# [ASSIGNMENT]
The data below is to be repeated in full, exactly as shown.

# [MATERIAL FOR THIS EXERCISE]
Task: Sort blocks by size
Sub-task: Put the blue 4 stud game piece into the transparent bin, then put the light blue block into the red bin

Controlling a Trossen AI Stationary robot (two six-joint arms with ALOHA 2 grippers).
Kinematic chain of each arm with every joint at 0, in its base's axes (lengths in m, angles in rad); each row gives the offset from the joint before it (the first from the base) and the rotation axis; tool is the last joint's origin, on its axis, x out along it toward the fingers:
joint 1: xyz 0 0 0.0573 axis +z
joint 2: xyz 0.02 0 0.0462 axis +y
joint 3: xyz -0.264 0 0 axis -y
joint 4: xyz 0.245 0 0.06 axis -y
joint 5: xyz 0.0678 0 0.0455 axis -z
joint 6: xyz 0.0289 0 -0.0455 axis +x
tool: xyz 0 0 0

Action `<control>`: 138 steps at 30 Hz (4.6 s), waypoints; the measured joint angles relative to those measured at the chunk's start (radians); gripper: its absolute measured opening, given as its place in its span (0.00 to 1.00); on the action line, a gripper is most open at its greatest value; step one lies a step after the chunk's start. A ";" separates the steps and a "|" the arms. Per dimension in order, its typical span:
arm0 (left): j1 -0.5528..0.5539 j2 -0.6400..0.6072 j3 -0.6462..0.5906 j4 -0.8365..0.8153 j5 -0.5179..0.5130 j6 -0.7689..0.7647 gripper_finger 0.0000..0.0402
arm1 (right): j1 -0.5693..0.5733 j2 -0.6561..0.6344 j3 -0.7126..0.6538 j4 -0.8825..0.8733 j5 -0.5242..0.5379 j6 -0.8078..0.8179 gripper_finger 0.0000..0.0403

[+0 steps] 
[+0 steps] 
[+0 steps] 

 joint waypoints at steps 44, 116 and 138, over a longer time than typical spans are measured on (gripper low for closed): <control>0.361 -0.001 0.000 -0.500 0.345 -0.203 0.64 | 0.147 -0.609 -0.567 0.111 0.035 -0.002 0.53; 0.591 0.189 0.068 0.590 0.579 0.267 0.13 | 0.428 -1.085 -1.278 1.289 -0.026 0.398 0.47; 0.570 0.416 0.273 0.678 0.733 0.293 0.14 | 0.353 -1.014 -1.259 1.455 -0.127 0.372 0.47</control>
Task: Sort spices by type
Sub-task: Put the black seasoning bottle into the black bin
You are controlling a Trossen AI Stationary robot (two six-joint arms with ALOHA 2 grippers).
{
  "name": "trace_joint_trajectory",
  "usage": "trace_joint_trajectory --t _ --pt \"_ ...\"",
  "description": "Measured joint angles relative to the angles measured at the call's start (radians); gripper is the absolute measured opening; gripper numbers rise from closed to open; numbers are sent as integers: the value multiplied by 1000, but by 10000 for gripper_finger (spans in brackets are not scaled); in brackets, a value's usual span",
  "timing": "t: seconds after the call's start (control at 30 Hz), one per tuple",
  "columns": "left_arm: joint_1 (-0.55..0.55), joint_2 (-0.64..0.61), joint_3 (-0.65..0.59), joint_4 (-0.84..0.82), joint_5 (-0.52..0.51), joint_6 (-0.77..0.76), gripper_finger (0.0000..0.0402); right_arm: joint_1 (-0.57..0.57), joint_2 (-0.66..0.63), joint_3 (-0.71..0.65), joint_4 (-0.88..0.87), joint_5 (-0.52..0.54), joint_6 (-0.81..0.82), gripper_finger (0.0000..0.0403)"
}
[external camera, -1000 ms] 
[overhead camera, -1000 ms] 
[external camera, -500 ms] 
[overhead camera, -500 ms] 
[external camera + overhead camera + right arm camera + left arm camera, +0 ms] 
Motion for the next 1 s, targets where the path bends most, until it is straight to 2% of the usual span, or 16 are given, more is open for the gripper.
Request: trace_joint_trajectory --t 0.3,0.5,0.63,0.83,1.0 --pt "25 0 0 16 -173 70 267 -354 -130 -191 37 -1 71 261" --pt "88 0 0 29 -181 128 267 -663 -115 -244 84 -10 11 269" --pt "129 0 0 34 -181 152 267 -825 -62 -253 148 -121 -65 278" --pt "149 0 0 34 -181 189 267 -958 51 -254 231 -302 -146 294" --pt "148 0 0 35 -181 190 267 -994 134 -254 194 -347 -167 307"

# [SOLUTION TO THIS TASK]
Task: Sort blocks by size
Sub-task: Put the blue 4 stud game piece into the transparent bin, then put the light blue block into the red bin

Controlling a Trossen AI Stationary robot (two six-joint arms with ALOHA 2 grippers).
Kinematic chain of each arm with every joint at 0, in its base's axes (lengths in m, angles in rad); each row gives the offset from the joint before it (the first from the base) and the rotation axis; tool is the last joint's origin, on its axis, x out along it toward the fingers:
joint 1: xyz 0 0 0.0573 axis +z
joint 2: xyz 0.02 0 0.0462 axis +y
joint 3: xyz -0.264 0 0 axis -y
joint 4: xyz 0.245 0 0.06 axis -y
joint 5: xyz 0.0678 0 0.0455 axis -z
joint 6: xyz 0.0289 0 -0.0455 axis +x
tool: xyz 0 0 0

Action `<control>`: 138 steps at 30 Hz (4.6 s), waypoints; the measured joint angles relative to those measured at the chunk's start (radians); gripper: its absolute measured opening, given as its place in its span (0.00 to 1.00); on the action line, a gripper is most open at its greatest value; step one lies a step after the chunk's start. A ";" separates the steps and a "|" the arms. Per dimension in order, its typical span:
arm0 (left): j1 -0.5528..0.5539 j2 -0.6400..0.6072 j3 -0.6462..0.5906 j4 -0.8365..0.8153 j5 -0.5179..0.5130 j6 -0.7689..0.7647 gripper_finger 0.0000..0.0402
arm1 (right): j1 -0.5693..0.5733 j2 -0.6561..0.6344 j3 -0.7126..0.6538 j4 -0.8825..0.8733 j5 -0.5242..0.5379 j6 -0.8078..0.8179 gripper_finger 0.0000..0.0403

[+0 steps] 
[+0 steps] 
[+0 steps] 

 joint waypoints at steps 44, 116 and 138, over a longer time than typical spans are measured on (gripper low for closed): <control>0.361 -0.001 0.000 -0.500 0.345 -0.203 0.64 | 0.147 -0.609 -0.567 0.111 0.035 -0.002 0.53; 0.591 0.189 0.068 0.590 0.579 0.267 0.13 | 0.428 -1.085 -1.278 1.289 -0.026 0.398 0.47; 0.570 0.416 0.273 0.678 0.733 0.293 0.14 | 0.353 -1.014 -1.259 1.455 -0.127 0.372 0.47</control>
Task: Sort spices by type
Sub-task: Put the black seasoning bottle into the black bin
You are controlling a Trossen AI Stationary robot (two six-joint arms with ALOHA 2 grippers).
{
  "name": "trace_joint_trajectory",
  "usage": "trace_joint_trajectory --t _ --pt \"_ ...\"",
  "description": "Measured joint angles relative to the angles measured at the call's start (radians); gripper is the absolute measured opening; gripper numbers rise from closed to open; numbers are sent as integers: the value multiplied by 1000, but by 10000 for gripper_finger (spans in brackets are not scaled); in brackets, a value's usual span",
  "timing": "t: seconds after the call's start (control at 30 Hz), one per tuple",
  "columns": "left_arm: joint_1 (-0.55..0.55), joint_2 (-0.64..0.61), joint_3 (-0.65..0.59), joint_4 (-0.84..0.82), joint_5 (-0.52..0.51), joint_6 (-0.77..0.76), gripper_finger (0.0000..0.0402); right_arm: joint_1 (-0.57..0.57), joint_2 (-0.66..0.63), joint_3 (-0.71..0.65), joint_4 (-0.88..0.87), joint_5 (-0.52..0.54), joint_6 (-0.81..0.82), gripper_finger (0.0000..0.0403)"
}
[external camera, -1000 ms] 
[overhead camera, -1000 ms] 
[external camera, -500 ms] 
[overhead camera, -500 ms] 
[external camera + overhead camera + right arm camera + left arm camera, +0 ms] 
Motion for the next 1 s, targets where the path bends most, until it is straight to 2% of the usual span, or 16 are given, more is open for the gripper.
Request: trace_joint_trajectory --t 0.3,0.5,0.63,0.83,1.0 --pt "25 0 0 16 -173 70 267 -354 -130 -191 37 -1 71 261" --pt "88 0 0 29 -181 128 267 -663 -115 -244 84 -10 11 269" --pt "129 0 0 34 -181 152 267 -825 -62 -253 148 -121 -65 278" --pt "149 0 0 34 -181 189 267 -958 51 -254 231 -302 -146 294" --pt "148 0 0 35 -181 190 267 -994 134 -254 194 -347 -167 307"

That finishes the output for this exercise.